Determination of food status
“Bacteria are very good at registering environmental conditions and adapting their metabolism to new circumstances such as dietary changes,” says Macpherson. In experiments with mice given different foods, the researchers were able to show how the bacteria adapt their metabolism to the respective nutrient supply. A report of the findings was published in the latest issue of the journal Science.
The researchers would like to develop the method further, so that one day they can study human patients to see how diet influences the gut ecosystem and how this affects health. In the future, they hope to use the method to determine the dietary status of children or adults. Armed with this information, doctors will be able to diagnose malnutrition or decide if a patient needs nutritional supplements.

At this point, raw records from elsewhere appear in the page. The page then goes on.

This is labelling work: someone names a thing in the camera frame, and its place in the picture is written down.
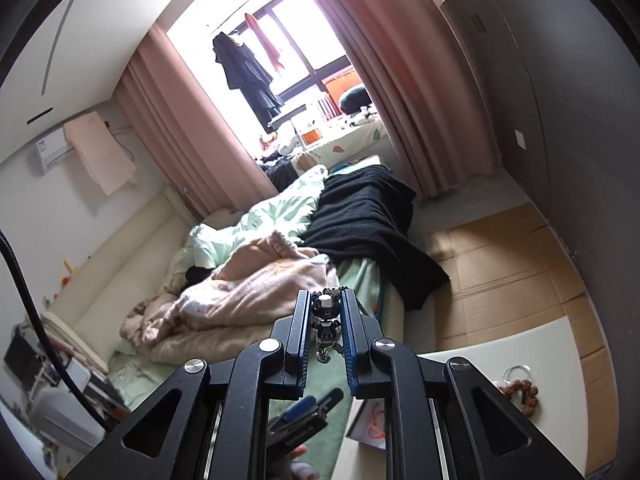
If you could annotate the dark clothing pile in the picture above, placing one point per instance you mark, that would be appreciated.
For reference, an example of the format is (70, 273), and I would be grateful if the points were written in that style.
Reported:
(282, 174)

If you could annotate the person's left hand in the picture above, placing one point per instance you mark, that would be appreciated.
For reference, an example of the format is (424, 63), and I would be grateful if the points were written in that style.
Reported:
(303, 467)

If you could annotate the white paper with red print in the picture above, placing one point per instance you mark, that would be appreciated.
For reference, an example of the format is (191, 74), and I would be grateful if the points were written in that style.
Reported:
(367, 425)

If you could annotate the red hanging cloth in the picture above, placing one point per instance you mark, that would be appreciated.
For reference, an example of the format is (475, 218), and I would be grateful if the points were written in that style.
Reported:
(266, 42)

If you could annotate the pink curtain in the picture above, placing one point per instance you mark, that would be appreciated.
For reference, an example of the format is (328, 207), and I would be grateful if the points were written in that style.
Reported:
(190, 125)
(400, 60)

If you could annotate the thin white bangle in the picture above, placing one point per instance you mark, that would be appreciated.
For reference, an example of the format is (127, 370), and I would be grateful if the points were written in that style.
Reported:
(505, 375)

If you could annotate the pale green quilt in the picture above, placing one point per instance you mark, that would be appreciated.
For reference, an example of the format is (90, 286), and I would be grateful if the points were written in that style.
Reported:
(270, 220)

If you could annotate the grey wardrobe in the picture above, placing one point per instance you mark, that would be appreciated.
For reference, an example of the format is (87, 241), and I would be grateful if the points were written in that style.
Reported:
(550, 110)

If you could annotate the white air conditioner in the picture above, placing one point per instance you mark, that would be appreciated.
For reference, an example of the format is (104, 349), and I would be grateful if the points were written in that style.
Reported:
(50, 151)

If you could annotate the pink quilt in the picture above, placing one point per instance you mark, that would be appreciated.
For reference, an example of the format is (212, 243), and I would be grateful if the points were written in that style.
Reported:
(250, 295)

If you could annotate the beige cloth cover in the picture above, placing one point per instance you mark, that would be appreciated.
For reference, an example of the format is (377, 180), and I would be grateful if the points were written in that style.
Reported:
(100, 152)

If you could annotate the dark hanging garment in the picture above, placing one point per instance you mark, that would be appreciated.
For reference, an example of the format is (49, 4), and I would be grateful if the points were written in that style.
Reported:
(247, 75)

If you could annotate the flattened cardboard sheets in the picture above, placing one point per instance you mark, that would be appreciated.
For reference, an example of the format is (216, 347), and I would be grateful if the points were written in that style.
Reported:
(500, 270)

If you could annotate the green mat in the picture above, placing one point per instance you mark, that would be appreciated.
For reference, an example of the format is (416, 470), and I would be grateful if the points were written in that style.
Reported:
(331, 440)

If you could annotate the printed window seat cushion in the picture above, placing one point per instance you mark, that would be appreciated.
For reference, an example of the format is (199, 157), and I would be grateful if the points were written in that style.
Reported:
(350, 145)

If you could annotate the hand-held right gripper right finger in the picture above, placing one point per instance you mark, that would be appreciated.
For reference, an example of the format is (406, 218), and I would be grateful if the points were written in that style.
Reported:
(353, 355)

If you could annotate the black knitted blanket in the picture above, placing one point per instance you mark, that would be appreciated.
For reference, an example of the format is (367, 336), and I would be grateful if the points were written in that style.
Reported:
(365, 220)

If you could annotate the white wall switch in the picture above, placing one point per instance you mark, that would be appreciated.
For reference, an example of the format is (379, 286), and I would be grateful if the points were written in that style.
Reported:
(520, 139)

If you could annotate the green bed sheet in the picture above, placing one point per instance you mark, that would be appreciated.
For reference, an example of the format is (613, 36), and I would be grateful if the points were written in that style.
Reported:
(361, 280)

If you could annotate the window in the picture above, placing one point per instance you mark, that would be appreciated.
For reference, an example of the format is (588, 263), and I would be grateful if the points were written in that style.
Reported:
(300, 25)

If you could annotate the black round cushion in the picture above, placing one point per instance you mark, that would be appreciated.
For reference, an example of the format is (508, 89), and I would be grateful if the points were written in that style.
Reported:
(353, 100)

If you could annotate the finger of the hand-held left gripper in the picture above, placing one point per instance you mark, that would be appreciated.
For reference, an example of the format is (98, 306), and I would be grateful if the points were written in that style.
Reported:
(330, 398)
(300, 406)

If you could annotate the black box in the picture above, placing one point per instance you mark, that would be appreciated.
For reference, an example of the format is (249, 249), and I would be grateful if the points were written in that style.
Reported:
(21, 356)

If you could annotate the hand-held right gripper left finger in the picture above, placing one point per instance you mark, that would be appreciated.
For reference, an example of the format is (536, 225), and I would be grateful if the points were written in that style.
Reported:
(300, 345)

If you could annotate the cream bed headboard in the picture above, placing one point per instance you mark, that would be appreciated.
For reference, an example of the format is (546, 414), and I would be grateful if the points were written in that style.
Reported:
(115, 265)

Additionally, the researchers were able to recognize inflammatory responses in the gut. The researchers administered the sensor bacteria to mice with intestinal inflammation as well as to healthy mice. This way, they could identify the specific mRNA profile of gut bacteria that go into inflammation mode.
Distinguish different bacteria
Current research published in the journal Science includes a scientific development that allows researchers to distinguish two strains of bacteria from each other based on individual genetic “barcodes”. In the future, this will make it possible to study the function of genetic mutations in bacteria in laboratory animals. This will allow scientists to compare the mRNA profile of different bacteria, such as normal versus mutant bacteria. Thanks to the molecular data logger, it is possible for the first time to determine this profile, because they pass through the intestine and not only when the bacteria reach the feces, so the information shows what happened when the bacteria still lived in the gut.
Another possible avenue would be to further develop the system to distinguish the RNA profiles of bacteria in the small intestine and the large intestine. In addition, the data logger function could be integrated with other types of bacteria. This would open the door to applications in the field of environmental monitoring. An analysis of the bacteria in the soil of a cultivated field, for example, would make it possible to establish whether herbicides have been used.
Safe application possible
The researchers have filed patent applications for the method itself and for characteristic RNA profiles that are signatures of certain nutritional molecules and indicators of gut health.
Before the sensor bacteria can be used outside the lab – including in human patients – scientists still need to clarify various safety and legal issues, as the bacteria have been genetically modified. “In principle, there are ways to use living genetically modified microorganisms as diagnostic or therapeutic agents in medicine, provided certain conditions are met,” says Platt. It is possible, for example, to modify the bacteria in the sensor so that they need certain nutrients and can therefore only survive in the intestine of a patient. As soon as these particular bacteria leave the intestine, they will die. The integration of appropriate security mechanisms is the next step towards the application of the method in medicine.
This research was supported by ERC grants awarded to Randall Platt and Andrew Macpherson, and by a grant from the Botnar Research Center for Child Health. The studies involving mice were carried out at the Clean Mouse Facility at the University of Bern, which is supported by the Genaxen research foundation.